In questo paradosso destabilizzante di tutta la politica italiana si inserisce come sempre è stato la burocrazia, organizzazioni che non mollano il potere decisionale manco a raderli al suolo oggi. Per cause relative al COVID-19 si ha avuto una chiara situazione italiana su tutti i livelli degli ordinamenti: nella scuola per mancato funzionamento organizzativo scolastico sia per i grandi che per i più piccoli, l’economia manco a parlarne ormai coloro che potevano dare un poco di sostegno economico sono ridotti al silenzio da chiusure e fallimenti, la magistratura tra scandali e polemiche, i Comuni ridotti all’osso che non possono organizzare neppure il turismo per avere una boccata di ossigeno, le famiglie ormai vivono di stenti ed elemosina; insomma tutta una situazione di vera povertà di tutte le categorie.

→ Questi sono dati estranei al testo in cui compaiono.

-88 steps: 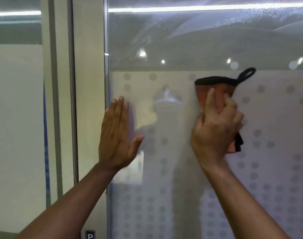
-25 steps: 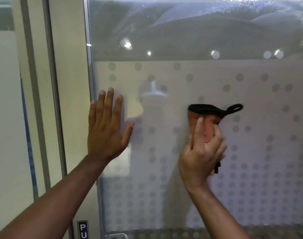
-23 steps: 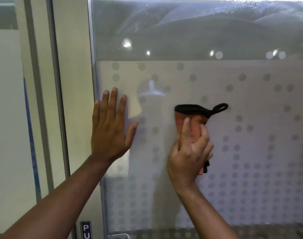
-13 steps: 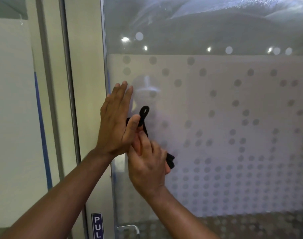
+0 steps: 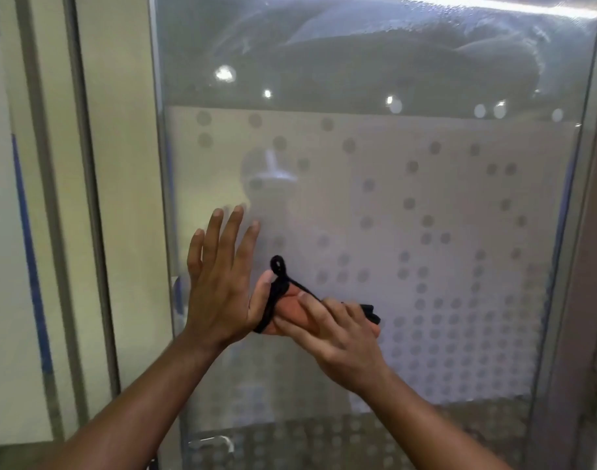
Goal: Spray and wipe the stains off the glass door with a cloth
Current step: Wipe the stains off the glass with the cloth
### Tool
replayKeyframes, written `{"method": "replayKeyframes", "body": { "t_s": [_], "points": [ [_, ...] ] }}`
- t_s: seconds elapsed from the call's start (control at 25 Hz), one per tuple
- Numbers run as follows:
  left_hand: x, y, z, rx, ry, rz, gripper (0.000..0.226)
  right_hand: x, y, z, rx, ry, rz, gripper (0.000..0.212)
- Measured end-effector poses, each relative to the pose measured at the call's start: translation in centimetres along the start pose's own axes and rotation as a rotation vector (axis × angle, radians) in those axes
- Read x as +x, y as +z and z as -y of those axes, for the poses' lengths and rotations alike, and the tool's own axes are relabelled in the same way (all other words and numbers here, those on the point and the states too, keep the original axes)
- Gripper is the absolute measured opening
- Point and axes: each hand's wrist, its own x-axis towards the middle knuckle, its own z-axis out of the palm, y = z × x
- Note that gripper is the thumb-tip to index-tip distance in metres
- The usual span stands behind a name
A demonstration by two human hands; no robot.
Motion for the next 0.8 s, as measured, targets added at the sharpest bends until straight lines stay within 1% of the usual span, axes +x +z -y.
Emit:
{"method": "replayKeyframes", "body": {
  "t_s": [0.08,0.2,0.36,0.4,0.48,0.6,0.8],
  "points": [
    [-0.3,1.0,-1.4,0.057,-0.020,-0.006,0.075,-2.1,-0.9,-3.6,-0.067,0.051,-0.005,0.063],
    [-1.1,2.2,-2.7,0.096,-0.046,0.024,0.078,-5.1,-2.3,-9.3,-0.153,0.217,-0.016,0.068],
    [-1.5,3.3,-3.3,0.128,-0.047,0.060,0.082,-8.0,-4.6,-16.5,-0.220,0.506,-0.006,0.056],
    [-1.5,3.6,-3.4,0.134,-0.055,0.062,0.082,-8.5,-5.2,-18.1,-0.221,0.583,0.001,0.057],
    [-1.4,3.9,-3.5,0.154,-0.066,0.055,0.080,-9.6,-6.0,-20.4,-0.201,0.742,-0.012,0.065],
    [-1.4,4.2,-3.6,0.163,-0.065,0.031,0.081,-11.5,-5.8,-22.2,-0.155,0.941,-0.082,0.074],
    [-1.5,4.5,-3.8,0.171,-0.068,0.010,0.081,-14.6,-4.1,-21.0,-0.114,1.098,-0.259,0.072]
  ]
}}
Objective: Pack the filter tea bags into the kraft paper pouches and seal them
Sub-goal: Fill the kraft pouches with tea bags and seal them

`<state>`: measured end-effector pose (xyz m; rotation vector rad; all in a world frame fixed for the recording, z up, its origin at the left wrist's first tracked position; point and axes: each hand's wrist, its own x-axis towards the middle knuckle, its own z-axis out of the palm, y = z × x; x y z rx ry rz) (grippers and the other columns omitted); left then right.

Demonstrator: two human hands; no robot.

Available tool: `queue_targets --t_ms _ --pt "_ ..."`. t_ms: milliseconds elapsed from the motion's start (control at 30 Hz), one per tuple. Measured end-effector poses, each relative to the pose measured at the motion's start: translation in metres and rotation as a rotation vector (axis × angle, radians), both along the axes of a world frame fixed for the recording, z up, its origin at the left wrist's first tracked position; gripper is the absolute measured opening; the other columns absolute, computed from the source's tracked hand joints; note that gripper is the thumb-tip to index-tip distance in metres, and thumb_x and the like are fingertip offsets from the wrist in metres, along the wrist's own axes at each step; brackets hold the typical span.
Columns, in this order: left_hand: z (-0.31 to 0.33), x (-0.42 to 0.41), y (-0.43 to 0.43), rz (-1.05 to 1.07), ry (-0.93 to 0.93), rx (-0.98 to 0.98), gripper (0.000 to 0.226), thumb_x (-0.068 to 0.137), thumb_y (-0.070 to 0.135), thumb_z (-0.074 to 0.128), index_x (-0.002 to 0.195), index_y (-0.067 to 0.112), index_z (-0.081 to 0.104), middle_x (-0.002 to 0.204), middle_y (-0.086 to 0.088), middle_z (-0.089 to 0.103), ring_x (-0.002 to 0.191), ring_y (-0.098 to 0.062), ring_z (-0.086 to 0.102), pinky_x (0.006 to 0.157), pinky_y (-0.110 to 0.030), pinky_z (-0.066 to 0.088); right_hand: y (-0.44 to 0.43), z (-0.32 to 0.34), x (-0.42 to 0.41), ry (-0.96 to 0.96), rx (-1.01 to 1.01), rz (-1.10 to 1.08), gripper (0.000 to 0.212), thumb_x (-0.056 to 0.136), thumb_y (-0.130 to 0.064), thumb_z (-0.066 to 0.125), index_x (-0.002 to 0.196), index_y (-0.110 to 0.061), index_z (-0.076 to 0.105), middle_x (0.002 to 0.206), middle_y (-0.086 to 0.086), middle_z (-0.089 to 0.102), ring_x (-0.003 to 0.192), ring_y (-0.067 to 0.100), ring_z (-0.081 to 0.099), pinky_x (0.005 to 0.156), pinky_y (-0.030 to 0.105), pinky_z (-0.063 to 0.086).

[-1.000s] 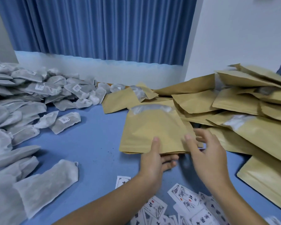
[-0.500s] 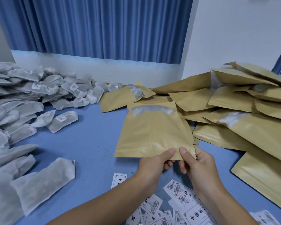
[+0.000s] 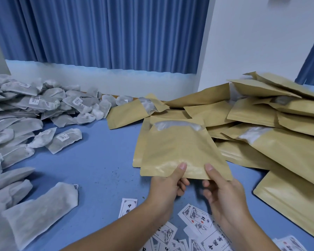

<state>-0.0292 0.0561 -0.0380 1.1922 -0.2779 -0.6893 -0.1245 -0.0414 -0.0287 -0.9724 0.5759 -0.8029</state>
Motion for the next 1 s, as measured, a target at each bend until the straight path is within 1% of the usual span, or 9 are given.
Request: queue_targets --t_ms 133,300,500,600,667,733,867,933,1000 --pt "0.002 0.005 0.000 0.009 0.038 -0.028 0.033 0.088 0.026 0.076 0.056 0.021 0.074 0.060 -0.009 0.059 0.052 -0.016 0.048 0.055 -0.027 0.038 0.005 0.000 0.005 0.030 -0.072 0.013 0.009 0.085 -0.007 0.074 0.089 -0.001 0.068 0.064 0.010 0.057 0.049 0.015 0.048 0.044 0.023 0.042" --pt "-0.001 -0.003 -0.006 0.095 0.081 -0.065 0.042 0.098 0.041 0.060 0.071 0.011 0.068 0.055 -0.014 0.053 0.044 -0.020 0.042 0.042 -0.023 0.028 0.002 0.000 0.003 0.017 -0.013 -0.106 0.006 0.089 -0.010 0.071 0.090 -0.005 0.067 0.061 0.004 0.054 0.045 0.013 0.044 0.041 0.023 0.039" --pt "-0.002 0.002 -0.003 0.083 0.105 -0.039 0.047 0.100 0.045 0.054 0.081 0.002 0.062 0.048 -0.011 0.045 0.039 -0.017 0.030 0.040 -0.022 0.024 0.006 0.006 0.007 0.033 -0.106 -0.004 0.003 0.092 -0.010 0.067 0.092 -0.006 0.067 0.064 0.013 0.054 0.046 0.016 0.042 0.041 0.025 0.035" --pt "0.000 0.003 -0.004 0.144 0.148 -0.055 0.062 0.102 0.053 0.045 0.069 0.002 0.060 0.047 -0.013 0.046 0.036 -0.017 0.025 0.043 -0.022 0.018 0.003 0.005 0.006 0.019 -0.035 -0.024 0.020 0.098 -0.023 0.061 0.094 -0.004 0.065 0.059 0.017 0.055 0.040 0.020 0.039 0.038 0.026 0.034" --pt "0.001 0.005 -0.005 0.201 0.132 -0.075 0.049 0.105 0.043 0.044 0.076 0.005 0.055 0.047 -0.011 0.047 0.033 -0.015 0.022 0.041 -0.018 0.017 0.005 0.003 0.005 0.010 0.024 -0.053 0.043 0.103 -0.044 0.048 0.092 -0.005 0.063 0.058 0.021 0.056 0.037 0.021 0.038 0.037 0.025 0.034" --pt "0.001 0.004 -0.005 0.230 0.133 -0.096 0.036 0.105 0.038 0.045 0.084 0.009 0.051 0.040 -0.005 0.040 0.033 -0.013 0.019 0.040 -0.016 0.016 0.004 0.000 0.005 0.048 -0.021 -0.076 0.057 0.104 -0.049 0.040 0.081 -0.001 0.061 0.056 0.025 0.057 0.034 0.022 0.039 0.037 0.024 0.033" --pt "-0.004 0.003 -0.003 0.281 0.209 -0.118 0.052 0.100 0.057 0.045 0.071 0.019 0.064 0.043 -0.007 0.040 0.033 -0.015 0.021 0.042 -0.017 0.017 0.000 0.002 0.003 0.126 -0.101 -0.065 0.067 0.104 -0.050 0.039 0.065 0.002 0.057 0.056 0.026 0.059 0.033 0.023 0.038 0.037 0.025 0.030" --pt "-0.004 0.006 -0.003 0.279 0.149 -0.092 0.052 0.103 0.054 0.040 0.077 0.015 0.062 0.046 -0.010 0.041 0.033 -0.015 0.021 0.042 -0.019 0.017 -0.001 0.003 0.000 0.131 -0.090 -0.062 0.067 0.102 -0.055 0.039 0.070 0.000 0.058 0.058 0.025 0.059 0.033 0.021 0.036 0.035 0.025 0.027" --pt "-0.003 0.011 -0.003 0.270 0.065 -0.070 0.047 0.105 0.046 0.041 0.078 0.011 0.056 0.047 -0.011 0.040 0.033 -0.014 0.021 0.043 -0.020 0.018 -0.002 0.004 -0.002 0.149 -0.126 -0.057 0.056 0.103 -0.049 0.043 0.083 0.000 0.060 0.058 0.022 0.058 0.034 0.020 0.033 0.035 0.024 0.026"
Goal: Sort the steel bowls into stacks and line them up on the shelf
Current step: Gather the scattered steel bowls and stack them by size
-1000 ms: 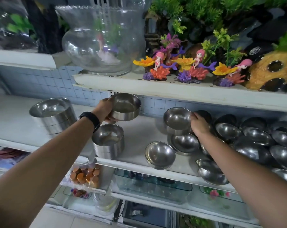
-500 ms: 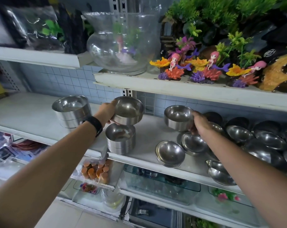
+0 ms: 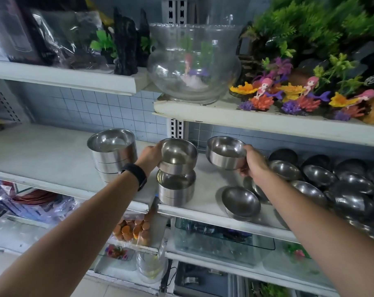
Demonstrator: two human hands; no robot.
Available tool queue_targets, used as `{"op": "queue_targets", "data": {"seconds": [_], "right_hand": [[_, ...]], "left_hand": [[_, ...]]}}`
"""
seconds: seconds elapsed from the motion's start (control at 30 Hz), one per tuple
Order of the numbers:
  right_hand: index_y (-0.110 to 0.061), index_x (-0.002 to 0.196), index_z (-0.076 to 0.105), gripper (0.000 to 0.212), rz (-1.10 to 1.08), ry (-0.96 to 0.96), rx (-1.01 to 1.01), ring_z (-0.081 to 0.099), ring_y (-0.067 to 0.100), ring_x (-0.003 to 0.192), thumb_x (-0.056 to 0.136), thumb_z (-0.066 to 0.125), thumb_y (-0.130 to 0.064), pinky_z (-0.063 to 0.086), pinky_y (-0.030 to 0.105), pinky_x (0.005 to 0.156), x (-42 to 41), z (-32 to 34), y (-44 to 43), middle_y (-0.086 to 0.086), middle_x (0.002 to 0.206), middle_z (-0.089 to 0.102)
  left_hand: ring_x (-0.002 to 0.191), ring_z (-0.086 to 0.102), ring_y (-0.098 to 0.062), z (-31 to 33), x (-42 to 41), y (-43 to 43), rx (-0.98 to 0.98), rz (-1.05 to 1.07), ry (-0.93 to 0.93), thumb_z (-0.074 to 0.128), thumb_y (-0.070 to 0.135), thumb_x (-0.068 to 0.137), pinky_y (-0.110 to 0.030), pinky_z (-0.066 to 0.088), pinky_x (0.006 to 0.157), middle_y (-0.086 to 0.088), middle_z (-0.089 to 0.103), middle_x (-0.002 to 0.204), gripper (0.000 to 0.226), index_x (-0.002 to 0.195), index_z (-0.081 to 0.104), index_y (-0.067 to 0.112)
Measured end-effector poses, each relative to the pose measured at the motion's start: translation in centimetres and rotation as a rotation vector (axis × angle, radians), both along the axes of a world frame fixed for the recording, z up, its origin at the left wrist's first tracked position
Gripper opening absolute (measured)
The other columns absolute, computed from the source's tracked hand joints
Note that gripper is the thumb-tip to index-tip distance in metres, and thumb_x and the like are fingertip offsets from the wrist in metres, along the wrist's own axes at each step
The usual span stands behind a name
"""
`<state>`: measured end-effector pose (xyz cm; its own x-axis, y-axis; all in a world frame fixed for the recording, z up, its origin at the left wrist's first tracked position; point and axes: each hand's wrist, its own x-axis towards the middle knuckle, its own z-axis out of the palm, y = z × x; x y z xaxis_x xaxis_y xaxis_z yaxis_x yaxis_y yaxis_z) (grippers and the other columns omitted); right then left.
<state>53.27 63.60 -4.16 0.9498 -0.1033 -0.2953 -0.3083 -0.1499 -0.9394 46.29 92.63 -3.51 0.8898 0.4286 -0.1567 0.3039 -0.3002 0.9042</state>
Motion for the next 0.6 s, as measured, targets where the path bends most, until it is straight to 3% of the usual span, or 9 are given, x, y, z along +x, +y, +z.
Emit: {"op": "queue_targets", "data": {"seconds": [0.1,0.17,0.27,0.47,0.6], "right_hand": [[-0.016,0.093,0.059,0.027,-0.019,-0.022,0.024,0.052,0.023,0.051,0.102,0.043,-0.036,0.040,0.029,0.048,-0.5,0.5,1.2,0.015,0.075,0.058],[-0.015,0.097,0.061,0.028,-0.029,-0.038,0.040,0.052,0.022,0.050,0.101,0.043,-0.036,0.039,0.028,0.046,-0.8,0.7,1.9,0.016,0.077,0.059],[-0.015,0.093,0.061,0.028,-0.034,-0.049,0.045,0.051,0.023,0.050,0.101,0.042,-0.034,0.037,0.029,0.045,-1.0,1.0,2.9,0.016,0.078,0.059],[-0.015,0.095,0.061,0.033,0.027,-0.070,0.005,0.050,0.022,0.053,0.101,0.039,-0.039,0.036,0.029,0.047,-1.7,1.0,5.6,0.013,0.075,0.058],[-0.012,0.092,0.063,0.034,0.057,-0.107,-0.032,0.051,0.022,0.052,0.099,0.040,-0.036,0.036,0.030,0.047,-2.5,0.7,7.5,0.012,0.065,0.056]], "left_hand": [[0.091,0.065,-0.031,-1.3,-0.1,0.7,0.023,-0.018,0.010,0.037,0.042,0.104,-0.037,0.050,0.085,-0.022,0.070,0.095,0.058,0.096,0.068,-0.006],[0.089,0.064,-0.030,-2.0,-0.1,1.0,0.045,-0.047,0.027,0.034,0.039,0.105,-0.036,0.051,0.082,-0.022,0.069,0.096,0.056,0.101,0.067,-0.006],[0.072,0.056,-0.019,-2.9,-0.4,1.4,0.093,-0.080,0.051,0.031,0.039,0.106,-0.028,0.043,0.065,-0.012,0.064,0.081,0.054,0.097,0.065,-0.001],[0.080,0.059,-0.027,-4.0,-1.1,1.3,0.082,-0.092,0.071,0.036,0.052,0.101,-0.033,0.044,0.071,-0.008,0.063,0.079,0.054,0.083,0.065,0.010],[0.094,0.066,-0.028,-4.6,-1.4,1.2,-0.047,-0.076,0.067,0.043,0.061,0.092,-0.035,0.052,0.087,-0.009,0.072,0.095,0.060,0.097,0.072,0.009]]}}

Le uniche ricche che si salvano, come al solito, sono le banche che tra l’altro non fanno prestiti, e se lo fanno è per vantaggio loro. Intanto in tutto questo marasma i Governi ci sguazzano, hanno sguazzato prima e lo fanno ancora oggi; ma soprattutto oggi vi è una situazione molto imbarazzante sull’assetto economico politico e sociale; il Governo attuale si è dimostrato incapace ed inesperto a gestire le nostre necessità impellenti.

Prima di arrivare alla bancarotta nazionale siccome la nostra Repubblica è rappresentata da una figura femminile con la corona in testa, coloro che ci hanno gestiti fino ad oggi hanno fatto in modo che si mettesse in ginocchio, questo governo gli sta facendo abbassare la testa per giustiziarla, io mi domando: chi sarà allora il boia che gli taglierà la testa? Speriamo di non scoprirlo mai. Ne va del futuro dei nostri figli; ma ne va del futuro di tutta la nostra Italia. Ma tutto questo lo capiremo forse in avvenire più prossimo.